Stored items
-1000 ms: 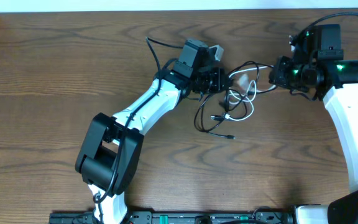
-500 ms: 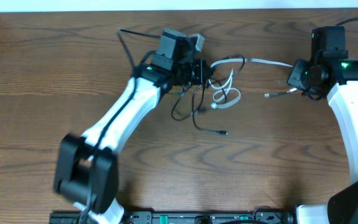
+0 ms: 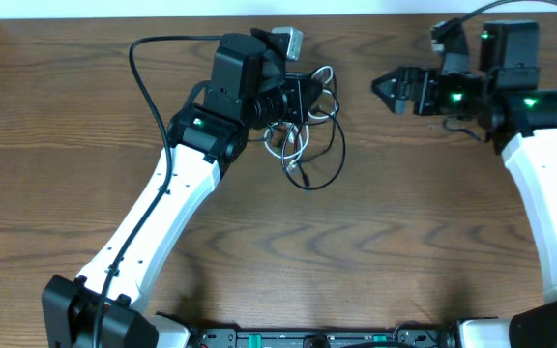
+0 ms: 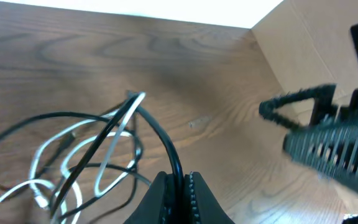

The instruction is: Untangle cables

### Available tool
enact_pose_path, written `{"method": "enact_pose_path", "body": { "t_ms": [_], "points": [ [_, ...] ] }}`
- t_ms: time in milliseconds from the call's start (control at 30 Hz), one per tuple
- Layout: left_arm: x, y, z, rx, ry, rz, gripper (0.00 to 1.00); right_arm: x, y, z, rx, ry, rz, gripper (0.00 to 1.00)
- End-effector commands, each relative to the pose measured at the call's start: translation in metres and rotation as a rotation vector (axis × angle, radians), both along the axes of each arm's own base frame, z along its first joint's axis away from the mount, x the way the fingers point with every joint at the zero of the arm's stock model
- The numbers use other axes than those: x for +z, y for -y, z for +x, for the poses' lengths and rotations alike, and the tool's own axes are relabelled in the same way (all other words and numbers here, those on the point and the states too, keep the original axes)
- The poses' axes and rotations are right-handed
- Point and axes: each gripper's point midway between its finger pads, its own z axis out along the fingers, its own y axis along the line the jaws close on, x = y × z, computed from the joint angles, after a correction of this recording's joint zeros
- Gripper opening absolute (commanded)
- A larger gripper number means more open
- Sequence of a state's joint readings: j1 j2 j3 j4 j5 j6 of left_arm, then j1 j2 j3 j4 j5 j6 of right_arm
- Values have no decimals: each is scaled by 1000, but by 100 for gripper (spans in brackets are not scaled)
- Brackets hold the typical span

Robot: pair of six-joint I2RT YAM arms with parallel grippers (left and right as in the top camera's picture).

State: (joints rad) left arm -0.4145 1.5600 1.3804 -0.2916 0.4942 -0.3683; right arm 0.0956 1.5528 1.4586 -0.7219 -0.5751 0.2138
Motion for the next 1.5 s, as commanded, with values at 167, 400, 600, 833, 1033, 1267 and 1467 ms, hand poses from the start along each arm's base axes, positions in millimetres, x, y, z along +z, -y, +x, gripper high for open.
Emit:
{"method": "enact_pose_path", "body": {
  "t_ms": [167,400,600,833,1033,1267,1467],
  "points": [
    [25,-4,-2,26,37,-45,7,-73,-27,22,-55,-178,-63,72],
    [68,-13,-22,24,125,-85,8,-140,-29,61,-81,-209,-91,49],
    [90,-28,-28,52,174,-103,7,-159,-27,61,-84,-260,-75,43],
    [83,-35,-26,69,147,-90,7,-78,-28,50,157,-42,85,56],
    [82,-35,-26,85,116,-114,7,-30,-56,27,366,81,241,60],
    [80,-30,-31,51,99,-125,7,-43,-86,25,389,115,126,64],
    [81,-30,-31,47,99,-127,7,-85,-82,44,217,26,-39,61]
  ]
}}
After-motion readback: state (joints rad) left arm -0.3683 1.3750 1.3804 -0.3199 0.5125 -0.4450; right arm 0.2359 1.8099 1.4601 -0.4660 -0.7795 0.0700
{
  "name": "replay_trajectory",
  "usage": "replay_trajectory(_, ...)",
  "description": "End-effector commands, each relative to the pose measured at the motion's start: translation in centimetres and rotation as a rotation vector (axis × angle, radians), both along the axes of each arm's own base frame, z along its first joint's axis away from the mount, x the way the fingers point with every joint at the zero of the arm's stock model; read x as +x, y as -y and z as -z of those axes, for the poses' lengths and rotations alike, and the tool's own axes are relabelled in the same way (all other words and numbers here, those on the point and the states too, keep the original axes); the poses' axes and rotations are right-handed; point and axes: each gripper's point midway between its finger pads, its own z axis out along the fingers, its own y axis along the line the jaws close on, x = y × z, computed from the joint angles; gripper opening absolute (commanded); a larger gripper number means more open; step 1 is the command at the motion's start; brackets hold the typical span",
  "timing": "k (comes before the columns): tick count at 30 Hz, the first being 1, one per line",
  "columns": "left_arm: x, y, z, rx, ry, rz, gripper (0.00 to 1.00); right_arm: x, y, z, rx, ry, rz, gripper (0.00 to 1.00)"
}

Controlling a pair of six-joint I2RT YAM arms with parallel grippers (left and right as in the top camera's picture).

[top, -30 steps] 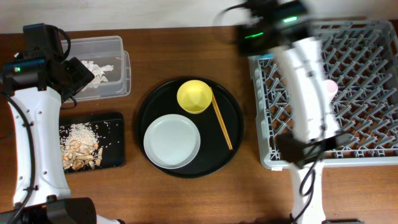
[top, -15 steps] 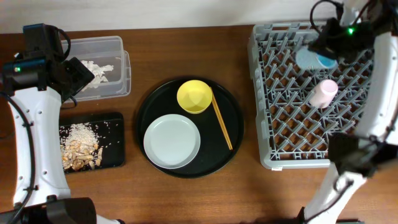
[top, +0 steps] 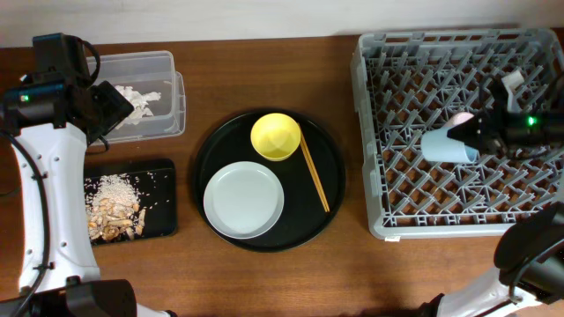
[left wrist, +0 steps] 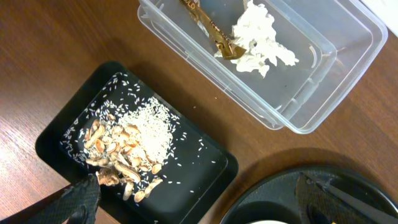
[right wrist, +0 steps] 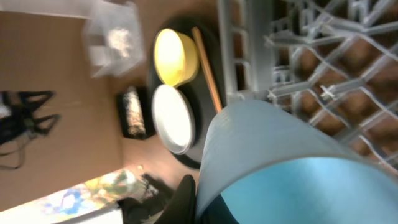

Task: Sort waste into correct bins and load items into the dishwasher rack
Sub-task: 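Carry the blue cup into the rack and set it upside down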

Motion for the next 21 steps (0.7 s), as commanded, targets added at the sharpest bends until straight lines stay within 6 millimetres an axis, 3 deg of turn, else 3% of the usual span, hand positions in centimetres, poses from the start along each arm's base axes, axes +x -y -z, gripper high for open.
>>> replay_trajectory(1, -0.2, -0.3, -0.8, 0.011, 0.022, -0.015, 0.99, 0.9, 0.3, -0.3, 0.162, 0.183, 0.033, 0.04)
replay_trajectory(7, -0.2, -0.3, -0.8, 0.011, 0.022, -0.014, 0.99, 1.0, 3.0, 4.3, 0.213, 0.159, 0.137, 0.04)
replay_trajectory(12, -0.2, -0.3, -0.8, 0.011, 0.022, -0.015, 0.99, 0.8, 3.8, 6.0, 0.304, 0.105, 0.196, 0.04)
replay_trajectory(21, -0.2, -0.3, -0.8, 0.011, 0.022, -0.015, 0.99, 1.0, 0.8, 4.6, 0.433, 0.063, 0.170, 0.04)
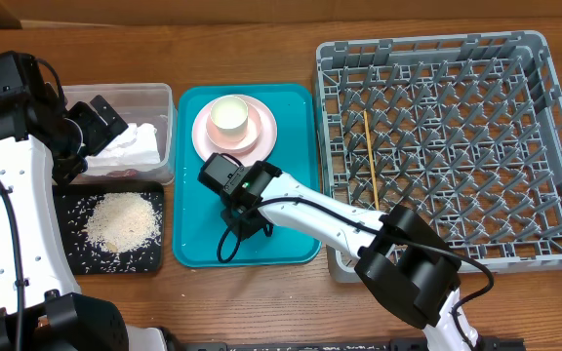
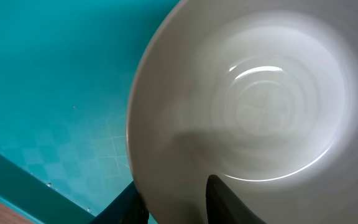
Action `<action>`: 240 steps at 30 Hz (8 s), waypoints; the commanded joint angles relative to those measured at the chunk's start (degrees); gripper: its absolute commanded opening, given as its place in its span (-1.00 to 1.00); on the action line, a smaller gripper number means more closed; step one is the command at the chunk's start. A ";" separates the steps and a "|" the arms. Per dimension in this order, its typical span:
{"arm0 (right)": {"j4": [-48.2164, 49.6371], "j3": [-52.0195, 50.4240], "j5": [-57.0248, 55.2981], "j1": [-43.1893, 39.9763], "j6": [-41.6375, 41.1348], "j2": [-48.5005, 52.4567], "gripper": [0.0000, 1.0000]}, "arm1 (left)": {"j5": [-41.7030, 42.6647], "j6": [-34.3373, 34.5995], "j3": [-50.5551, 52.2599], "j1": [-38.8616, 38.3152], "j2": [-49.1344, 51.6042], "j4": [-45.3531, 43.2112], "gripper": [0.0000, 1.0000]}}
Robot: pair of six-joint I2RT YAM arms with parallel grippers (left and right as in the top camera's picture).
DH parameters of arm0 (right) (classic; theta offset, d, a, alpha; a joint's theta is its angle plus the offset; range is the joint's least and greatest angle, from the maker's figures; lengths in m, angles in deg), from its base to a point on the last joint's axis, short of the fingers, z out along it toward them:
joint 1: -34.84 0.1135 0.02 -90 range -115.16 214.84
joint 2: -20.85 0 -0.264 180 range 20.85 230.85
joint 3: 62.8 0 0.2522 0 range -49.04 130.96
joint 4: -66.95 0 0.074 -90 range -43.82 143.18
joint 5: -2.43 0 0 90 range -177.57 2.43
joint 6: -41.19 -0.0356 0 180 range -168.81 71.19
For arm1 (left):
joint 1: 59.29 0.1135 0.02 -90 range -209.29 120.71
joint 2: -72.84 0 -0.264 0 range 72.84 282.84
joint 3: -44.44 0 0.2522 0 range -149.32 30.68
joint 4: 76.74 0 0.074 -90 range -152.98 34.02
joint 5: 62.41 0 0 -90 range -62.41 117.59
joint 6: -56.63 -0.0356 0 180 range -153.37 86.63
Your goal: Sort waste into correct bins and load items into the dishwasher
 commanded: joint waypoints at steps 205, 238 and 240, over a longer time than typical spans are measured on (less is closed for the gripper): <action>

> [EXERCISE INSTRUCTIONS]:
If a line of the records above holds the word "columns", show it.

> [EXERCISE RESULT]:
  "timing": "k (comes before the columns): tick count at 30 Hz, the first being 1, one per line",
  "columns": "left_arm: x, y, z, rx, ry, rz, gripper (0.00 to 1.00); right_arm: x, y, z, rx, ry, rz, gripper (0.00 to 1.00)"

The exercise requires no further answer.